▶ **YOUR GOAL**
Repeat the full listing below verbatim and keep the images out.

▶ **INPUT DATA**
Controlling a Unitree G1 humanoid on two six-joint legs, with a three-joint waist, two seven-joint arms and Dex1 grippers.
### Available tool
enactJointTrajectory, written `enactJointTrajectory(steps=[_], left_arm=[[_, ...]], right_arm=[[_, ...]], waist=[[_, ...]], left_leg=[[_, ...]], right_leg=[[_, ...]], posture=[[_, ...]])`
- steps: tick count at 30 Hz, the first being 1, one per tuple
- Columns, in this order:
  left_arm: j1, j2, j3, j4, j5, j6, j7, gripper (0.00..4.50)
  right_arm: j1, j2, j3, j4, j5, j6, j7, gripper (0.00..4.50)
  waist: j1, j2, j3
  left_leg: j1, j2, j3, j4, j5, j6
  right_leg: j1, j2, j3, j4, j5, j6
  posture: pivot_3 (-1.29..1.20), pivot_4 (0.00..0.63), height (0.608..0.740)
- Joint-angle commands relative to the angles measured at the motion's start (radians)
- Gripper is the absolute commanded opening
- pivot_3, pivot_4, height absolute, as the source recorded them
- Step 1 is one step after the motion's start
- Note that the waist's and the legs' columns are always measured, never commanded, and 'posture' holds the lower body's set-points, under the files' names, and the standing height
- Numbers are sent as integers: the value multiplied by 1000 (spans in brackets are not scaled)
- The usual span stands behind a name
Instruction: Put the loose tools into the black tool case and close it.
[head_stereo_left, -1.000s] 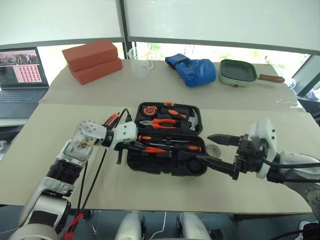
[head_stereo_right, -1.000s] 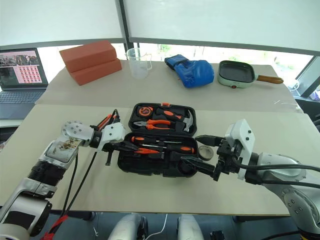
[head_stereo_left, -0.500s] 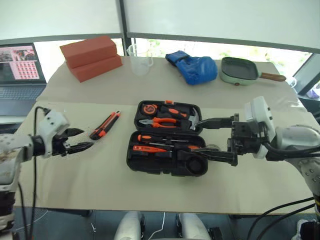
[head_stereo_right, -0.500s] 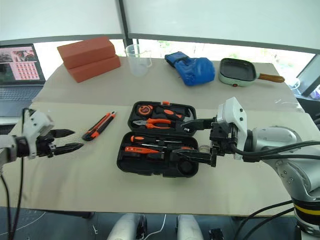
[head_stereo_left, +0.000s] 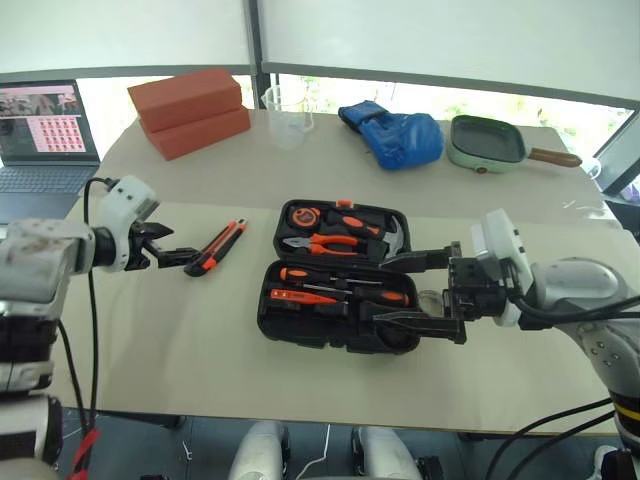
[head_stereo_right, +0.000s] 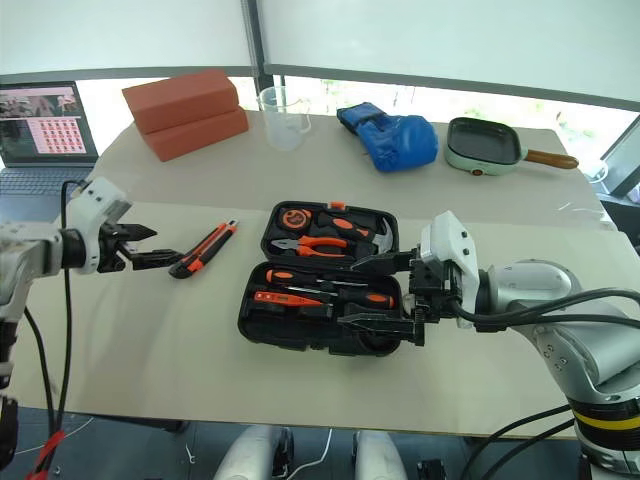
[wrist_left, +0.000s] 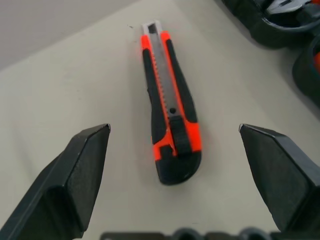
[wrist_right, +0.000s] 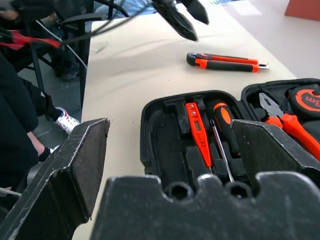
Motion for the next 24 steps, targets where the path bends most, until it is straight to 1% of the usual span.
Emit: enactJointTrajectory(steps=[1, 2, 4, 8, 15, 17, 18, 21, 24], left_arm=[[-94, -22, -110, 148, 94, -30, -15, 4453], [-140, -61, -120, 206, 86, -29, -31, 4453], [-199, -109, -137, 285, 84, -33, -58, 4453], [-234, -148, -201, 399, 161, -163, -64, 4453], [-274, -206, -222, 563, 233, -269, -67, 4453], [-279, -220, -226, 600, 252, -309, -67, 3929], [-280, -229, -225, 617, 255, -326, -78, 3756], [-285, -249, -208, 660, 255, -373, -98, 2704], [-292, -251, -183, 693, 263, -424, -92, 1790]], right_arm=[[18, 10, -42, -57, 18, 0, -42, 4500], [41, 14, -54, -78, 25, 4, -63, 4500], [73, 19, -71, -107, 37, 11, -93, 4500], [109, 20, -89, -136, 49, 20, -131, 4500], [126, 14, -105, -144, 69, 29, -167, 4500], [127, 10, -106, -143, 70, 29, -171, 4500], [128, 4, -105, -145, 66, 29, -170, 4500], [137, -13, -106, -152, 55, 25, -163, 4500], [141, -23, -116, -153, 65, 23, -167, 4500]], waist=[[-5, 0, 0], [-7, 0, 0], [-1, -1, 1], [2, -3, 2], [4, -3, 2], [4, -3, 2], [4, -3, 2], [6, -2, 1], [9, -2, 1]], left_leg=[[0, 0, 0, 0, 0, 0], [0, 0, 0, 0, 0, 0], [-1, 0, 0, 0, 0, 0], [-3, 0, 1, 2, 0, 0], [-2, 0, -1, 3, 0, 0], [-1, -1, -1, 3, 0, 0], [-1, -1, -1, 4, 0, 0], [-1, -1, -1, 4, 0, 0], [-1, -1, -2, 4, 0, 0]], right_leg=[[0, 0, 0, 0, 0, 0], [0, 0, 0, 0, 0, 0], [-1, 0, 0, 0, 0, 0], [-1, -1, -1, -1, 0, 1], [0, -1, -1, 0, 1, 1], [1, -1, -1, 0, 1, 1], [1, -1, -1, 1, 1, 1], [1, -1, -1, 1, 1, 1], [2, -2, -1, 1, 1, 1]], posture=[[0, 150, 738], [0, 150, 738], [0, 150, 738], [0, 150, 738], [0, 150, 738], [0, 150, 738], [0, 150, 738], [0, 150, 738], [0, 150, 738]])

▶ **EXPECTED OUTPUT**
Controlling a Unitree G1 humanoid on two six-joint legs, with a three-joint waist, two seven-joint arms and Dex1 grippers.
### Available tool
enactJointTrajectory, written `enactJointTrajectory(steps=[_], left_arm=[[_, ...]], right_arm=[[_, ...]], waist=[[_, ...]], left_leg=[[_, ...]], right_leg=[[_, ...]], posture=[[_, ...]])`
- steps: tick count at 30 Hz, the first being 1, one per tuple
- Columns, in this order:
  left_arm: j1, j2, j3, j4, j5, j6, j7, gripper (0.00..4.50)
  right_arm: j1, j2, j3, j4, j5, j6, j7, gripper (0.00..4.50)
  waist: j1, j2, j3
  left_leg: j1, j2, j3, j4, j5, j6
  right_leg: j1, j2, j3, j4, j5, j6
  posture: pivot_3 (-1.29..1.20), pivot_4 (0.00..0.63), height (0.608..0.740)
- Joint-angle commands relative to the angles measured at the motion's start (radians)
- Gripper is the absolute commanded opening
- pivot_3, pivot_4, height absolute, as the source recorded them
- Step 1 is one step after the motion's start
- Note that the waist's and the legs' columns are always measured, never commanded, and 'posture' holds the lower body's set-points, under the files' names, and the standing height
- Numbers are sent as integers: the value multiplied by 1000 (spans in brackets are not scaled)
- The usual span stands behind a name
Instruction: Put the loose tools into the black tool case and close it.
[head_stereo_left, -1.000s] 
[head_stereo_right, -1.000s] 
[head_stereo_left, -0.500s] 
[head_stereo_right, -0.500s] 
[head_stereo_left, +0.000s] 
[head_stereo_right, +0.000s] 
[wrist_left, +0.000s] 
[wrist_right, +0.000s] 
Motion for the next 24 steps, targets where the path bends most, until it is straight to 1% of the usual span.
Emit: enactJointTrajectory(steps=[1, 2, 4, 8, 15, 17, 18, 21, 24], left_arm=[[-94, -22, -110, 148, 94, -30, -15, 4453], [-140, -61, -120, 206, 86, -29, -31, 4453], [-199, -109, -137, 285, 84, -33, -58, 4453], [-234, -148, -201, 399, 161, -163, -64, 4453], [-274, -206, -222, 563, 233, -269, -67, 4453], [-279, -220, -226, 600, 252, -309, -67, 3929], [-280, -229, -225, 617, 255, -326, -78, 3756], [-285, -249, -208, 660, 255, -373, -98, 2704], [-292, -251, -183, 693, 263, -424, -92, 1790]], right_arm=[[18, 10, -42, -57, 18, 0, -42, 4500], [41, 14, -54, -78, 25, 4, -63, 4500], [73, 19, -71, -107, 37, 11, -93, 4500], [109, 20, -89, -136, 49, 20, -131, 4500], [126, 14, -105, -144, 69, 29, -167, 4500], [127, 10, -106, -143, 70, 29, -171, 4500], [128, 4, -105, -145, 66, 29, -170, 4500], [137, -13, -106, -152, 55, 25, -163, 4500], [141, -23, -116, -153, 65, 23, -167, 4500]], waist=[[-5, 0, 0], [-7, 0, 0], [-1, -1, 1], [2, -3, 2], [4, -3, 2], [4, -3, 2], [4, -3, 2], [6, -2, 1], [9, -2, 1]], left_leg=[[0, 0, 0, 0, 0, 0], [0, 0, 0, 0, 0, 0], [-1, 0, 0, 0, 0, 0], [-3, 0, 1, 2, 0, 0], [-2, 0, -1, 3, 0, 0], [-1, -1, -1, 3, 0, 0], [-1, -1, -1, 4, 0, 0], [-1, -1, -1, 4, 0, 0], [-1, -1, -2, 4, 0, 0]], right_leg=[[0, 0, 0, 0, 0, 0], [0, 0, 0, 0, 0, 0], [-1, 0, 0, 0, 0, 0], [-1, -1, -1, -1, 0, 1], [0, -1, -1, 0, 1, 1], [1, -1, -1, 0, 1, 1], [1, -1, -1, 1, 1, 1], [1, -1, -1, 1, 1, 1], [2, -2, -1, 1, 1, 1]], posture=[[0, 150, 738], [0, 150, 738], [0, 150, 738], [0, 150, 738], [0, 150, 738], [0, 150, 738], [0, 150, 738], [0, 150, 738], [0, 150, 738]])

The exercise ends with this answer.